Ce que fait un hydrofuge, et ce qu'il ne fait pas
Un hydrofuge de toiture est un produit qui modifie le comportement de l'eau à la surface du matériau : au lieu de s'étaler et de pénétrer dans les micro-porosités, elle forme des gouttes qui roulent. Moins d'eau retenue, c'est moins de gel, moins de mousse et un séchage plus rapide après averse.
Ce qu'il ne fait pas : boucher un trou, réparer une ardoise fendue, rattraper un solin fissuré ou compenser un recouvrement insuffisant. Si l'on vous propose un hydrofuge pour régler une infiltration, la réponse est non. La fuite doit être traitée d'abord, l'hydrofuge vient ensuite.

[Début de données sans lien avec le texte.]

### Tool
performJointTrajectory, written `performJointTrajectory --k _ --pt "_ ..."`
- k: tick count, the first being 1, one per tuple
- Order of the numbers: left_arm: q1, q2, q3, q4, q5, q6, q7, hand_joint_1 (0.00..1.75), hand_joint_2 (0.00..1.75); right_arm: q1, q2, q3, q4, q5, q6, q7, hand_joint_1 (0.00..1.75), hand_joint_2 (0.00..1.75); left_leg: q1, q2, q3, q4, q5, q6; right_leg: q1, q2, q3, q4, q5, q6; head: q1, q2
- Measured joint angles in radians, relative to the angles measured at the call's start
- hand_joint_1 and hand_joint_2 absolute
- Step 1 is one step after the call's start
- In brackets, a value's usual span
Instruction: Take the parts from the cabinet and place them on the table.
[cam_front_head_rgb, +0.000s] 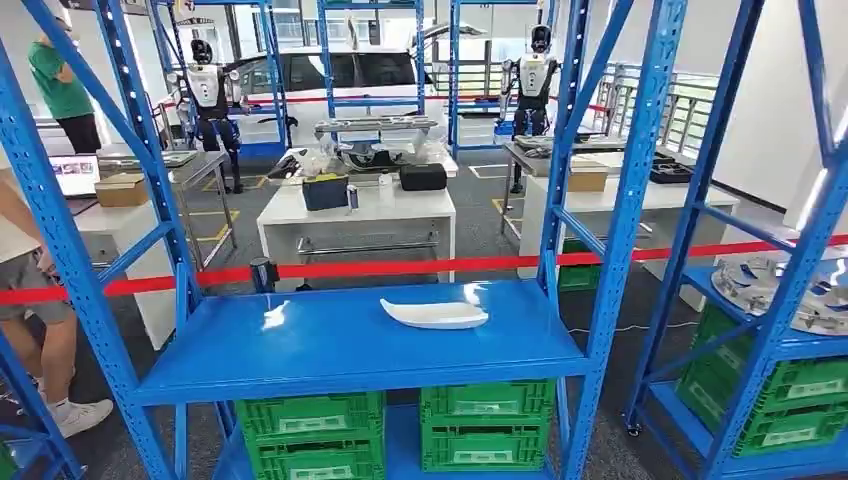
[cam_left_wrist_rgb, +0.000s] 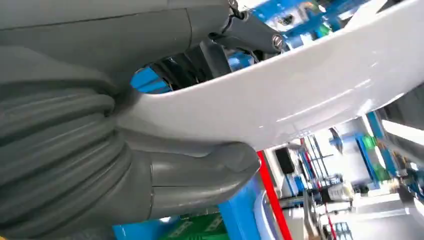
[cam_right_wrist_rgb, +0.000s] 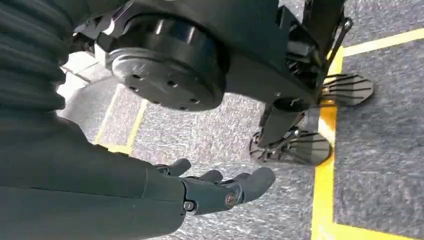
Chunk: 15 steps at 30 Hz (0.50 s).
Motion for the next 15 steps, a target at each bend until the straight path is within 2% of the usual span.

Filmogène ou à effet perlant : lequel sur de l'ardoise
Les hydrofuges filmogènes déposent une pellicule en surface, souvent colorée. Ils rendent une seconde jeunesse visuelle à une toiture terne, mais ils ferment le matériau : sur une ardoise naturelle, qui doit pouvoir laisser passer la vapeur d'eau, ce n'est pas le bon choix.
Les hydrofuges à effet perlant, à base de résines siloxanes, pénètrent sans former de film et laissent le support respirer. C'est ce que nous appliquons sur l'ardoise. L'effet est net à l'œil au premier orage, sans changement d'aspect du toit.
Les conditions d'une application qui tient
Trois conditions, et elles ne sont pas négociables : une couverture démoussée et sèche, une température au-dessus de 5 °C, et 24 à 48 heures sans pluie après l'application. En Bretagne, cette fenêtre se planifie. Nous préférons décaler une intervention plutôt que de traiter un support humide, où le produit ne pénètre pas.
Nous appliquons en deux passes croisées, à saturation, du bas vers le haut. Une seule passe économise du produit et divise la durée de vie du traitement par deux.